#### WHAT TO PRODUCE:
Search the records for the string "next", then copy each line where it appears.

#### LISTED RECORDS:
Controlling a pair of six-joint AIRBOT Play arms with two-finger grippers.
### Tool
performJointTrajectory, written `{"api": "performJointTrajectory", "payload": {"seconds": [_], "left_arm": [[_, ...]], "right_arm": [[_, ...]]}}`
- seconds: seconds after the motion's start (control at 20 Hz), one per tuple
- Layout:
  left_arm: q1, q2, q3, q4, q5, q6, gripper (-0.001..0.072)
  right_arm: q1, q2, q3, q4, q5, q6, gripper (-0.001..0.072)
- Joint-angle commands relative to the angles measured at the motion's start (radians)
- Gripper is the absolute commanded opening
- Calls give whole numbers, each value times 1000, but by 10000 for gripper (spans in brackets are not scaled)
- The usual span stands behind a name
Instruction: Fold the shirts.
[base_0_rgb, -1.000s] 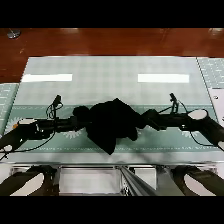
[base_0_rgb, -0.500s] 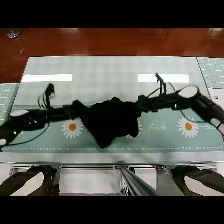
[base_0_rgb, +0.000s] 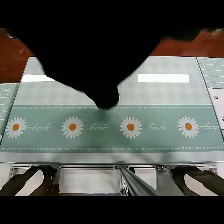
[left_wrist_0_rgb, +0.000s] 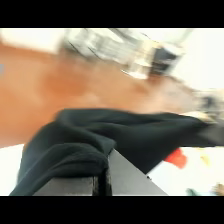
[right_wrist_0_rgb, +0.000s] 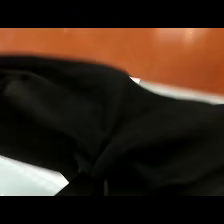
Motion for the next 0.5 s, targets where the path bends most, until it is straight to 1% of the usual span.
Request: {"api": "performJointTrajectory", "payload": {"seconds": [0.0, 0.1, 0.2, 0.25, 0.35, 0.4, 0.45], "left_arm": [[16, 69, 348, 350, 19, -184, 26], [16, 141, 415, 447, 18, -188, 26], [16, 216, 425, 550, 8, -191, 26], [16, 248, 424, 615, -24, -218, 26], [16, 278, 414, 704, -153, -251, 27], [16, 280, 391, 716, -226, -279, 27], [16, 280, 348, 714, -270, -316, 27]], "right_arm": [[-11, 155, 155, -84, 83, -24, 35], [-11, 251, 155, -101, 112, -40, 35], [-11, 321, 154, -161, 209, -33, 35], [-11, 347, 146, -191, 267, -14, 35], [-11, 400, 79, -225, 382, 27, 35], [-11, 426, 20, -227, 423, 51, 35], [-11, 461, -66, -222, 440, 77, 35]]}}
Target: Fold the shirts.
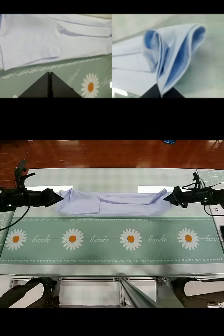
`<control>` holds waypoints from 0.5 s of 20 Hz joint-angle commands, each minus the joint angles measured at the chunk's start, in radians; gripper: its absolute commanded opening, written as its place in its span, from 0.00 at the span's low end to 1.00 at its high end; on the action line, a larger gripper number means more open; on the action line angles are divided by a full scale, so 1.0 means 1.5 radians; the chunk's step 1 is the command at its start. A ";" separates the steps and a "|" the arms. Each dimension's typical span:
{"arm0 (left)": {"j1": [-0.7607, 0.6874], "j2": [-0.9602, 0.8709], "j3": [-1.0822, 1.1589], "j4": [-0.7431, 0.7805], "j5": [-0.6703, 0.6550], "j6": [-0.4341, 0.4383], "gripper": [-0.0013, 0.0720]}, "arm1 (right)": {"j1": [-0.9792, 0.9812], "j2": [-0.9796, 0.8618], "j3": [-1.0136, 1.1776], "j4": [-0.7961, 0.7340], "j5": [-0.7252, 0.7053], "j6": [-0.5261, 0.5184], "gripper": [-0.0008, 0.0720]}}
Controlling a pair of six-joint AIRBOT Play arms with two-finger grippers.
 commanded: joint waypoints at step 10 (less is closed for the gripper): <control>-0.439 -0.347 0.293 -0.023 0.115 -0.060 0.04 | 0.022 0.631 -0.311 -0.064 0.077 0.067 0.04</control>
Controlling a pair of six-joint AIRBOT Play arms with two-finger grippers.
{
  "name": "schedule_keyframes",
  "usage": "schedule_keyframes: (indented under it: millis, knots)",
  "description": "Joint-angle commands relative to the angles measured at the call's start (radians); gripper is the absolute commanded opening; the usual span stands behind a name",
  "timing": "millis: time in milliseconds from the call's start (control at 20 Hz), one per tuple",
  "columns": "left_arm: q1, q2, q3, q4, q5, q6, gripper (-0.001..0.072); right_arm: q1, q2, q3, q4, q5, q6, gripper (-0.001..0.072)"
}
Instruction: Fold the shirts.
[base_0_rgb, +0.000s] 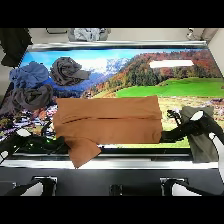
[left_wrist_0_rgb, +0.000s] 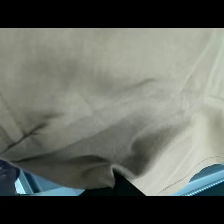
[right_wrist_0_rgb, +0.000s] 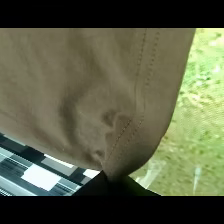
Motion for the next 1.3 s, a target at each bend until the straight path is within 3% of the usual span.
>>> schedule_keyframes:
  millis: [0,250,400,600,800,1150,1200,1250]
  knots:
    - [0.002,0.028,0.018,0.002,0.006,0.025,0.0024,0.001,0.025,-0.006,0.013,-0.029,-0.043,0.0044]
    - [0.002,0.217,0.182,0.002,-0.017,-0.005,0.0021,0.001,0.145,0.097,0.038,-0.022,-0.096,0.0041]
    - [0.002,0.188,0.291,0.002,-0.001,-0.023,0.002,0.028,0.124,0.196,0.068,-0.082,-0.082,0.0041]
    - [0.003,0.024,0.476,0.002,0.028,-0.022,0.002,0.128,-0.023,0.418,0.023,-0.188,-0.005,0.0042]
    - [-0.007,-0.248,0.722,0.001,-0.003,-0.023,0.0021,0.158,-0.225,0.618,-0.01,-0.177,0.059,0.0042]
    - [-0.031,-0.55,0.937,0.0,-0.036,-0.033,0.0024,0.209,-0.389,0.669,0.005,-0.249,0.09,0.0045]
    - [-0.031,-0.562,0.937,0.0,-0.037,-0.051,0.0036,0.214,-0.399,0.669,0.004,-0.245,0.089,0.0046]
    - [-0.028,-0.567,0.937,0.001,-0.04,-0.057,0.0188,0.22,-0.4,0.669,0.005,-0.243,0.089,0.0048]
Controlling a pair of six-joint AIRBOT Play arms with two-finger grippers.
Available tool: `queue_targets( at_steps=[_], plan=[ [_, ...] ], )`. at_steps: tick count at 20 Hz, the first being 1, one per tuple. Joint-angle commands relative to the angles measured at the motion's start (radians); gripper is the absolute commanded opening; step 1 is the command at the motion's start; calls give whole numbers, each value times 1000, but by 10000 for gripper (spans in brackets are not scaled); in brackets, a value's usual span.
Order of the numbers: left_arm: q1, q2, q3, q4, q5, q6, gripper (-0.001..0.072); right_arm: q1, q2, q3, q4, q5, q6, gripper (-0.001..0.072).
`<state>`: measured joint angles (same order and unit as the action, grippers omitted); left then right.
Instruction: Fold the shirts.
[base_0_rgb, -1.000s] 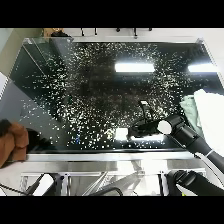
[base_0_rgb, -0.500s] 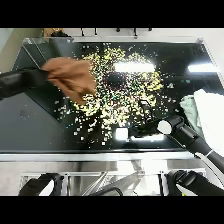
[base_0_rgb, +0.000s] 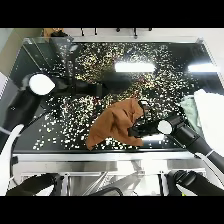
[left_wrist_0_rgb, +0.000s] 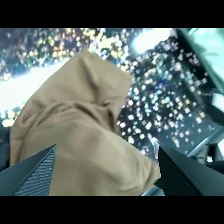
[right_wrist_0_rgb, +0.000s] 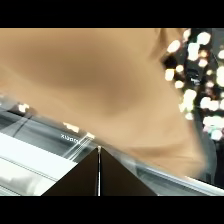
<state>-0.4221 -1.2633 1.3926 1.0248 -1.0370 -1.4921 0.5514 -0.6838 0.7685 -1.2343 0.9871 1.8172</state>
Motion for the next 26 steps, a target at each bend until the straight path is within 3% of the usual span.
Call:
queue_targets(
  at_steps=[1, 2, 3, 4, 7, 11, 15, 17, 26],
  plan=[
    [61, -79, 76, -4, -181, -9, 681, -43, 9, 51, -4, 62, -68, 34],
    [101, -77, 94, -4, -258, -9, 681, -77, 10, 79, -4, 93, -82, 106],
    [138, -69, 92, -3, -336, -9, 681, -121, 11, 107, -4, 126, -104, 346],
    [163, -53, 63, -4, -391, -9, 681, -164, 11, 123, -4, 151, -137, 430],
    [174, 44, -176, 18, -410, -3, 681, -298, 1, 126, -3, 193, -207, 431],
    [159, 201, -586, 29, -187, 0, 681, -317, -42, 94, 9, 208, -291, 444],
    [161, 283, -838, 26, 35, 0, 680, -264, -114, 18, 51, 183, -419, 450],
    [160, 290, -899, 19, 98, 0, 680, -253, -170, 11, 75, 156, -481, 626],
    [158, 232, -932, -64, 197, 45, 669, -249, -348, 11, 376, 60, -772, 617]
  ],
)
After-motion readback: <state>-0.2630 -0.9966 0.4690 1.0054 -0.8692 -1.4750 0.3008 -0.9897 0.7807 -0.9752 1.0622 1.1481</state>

#### OUTPUT OF THE EXERCISE:
Motion for the next 0.5 s, targets where the path bends most, until it is straight to 1% of the usual span.
Motion for the next 1.3 s, a target at each bend until the straight path is within 3% of the usual span.
Motion for the next 26 steps, a target at each bend until the straight path is within 3% of the usual span.

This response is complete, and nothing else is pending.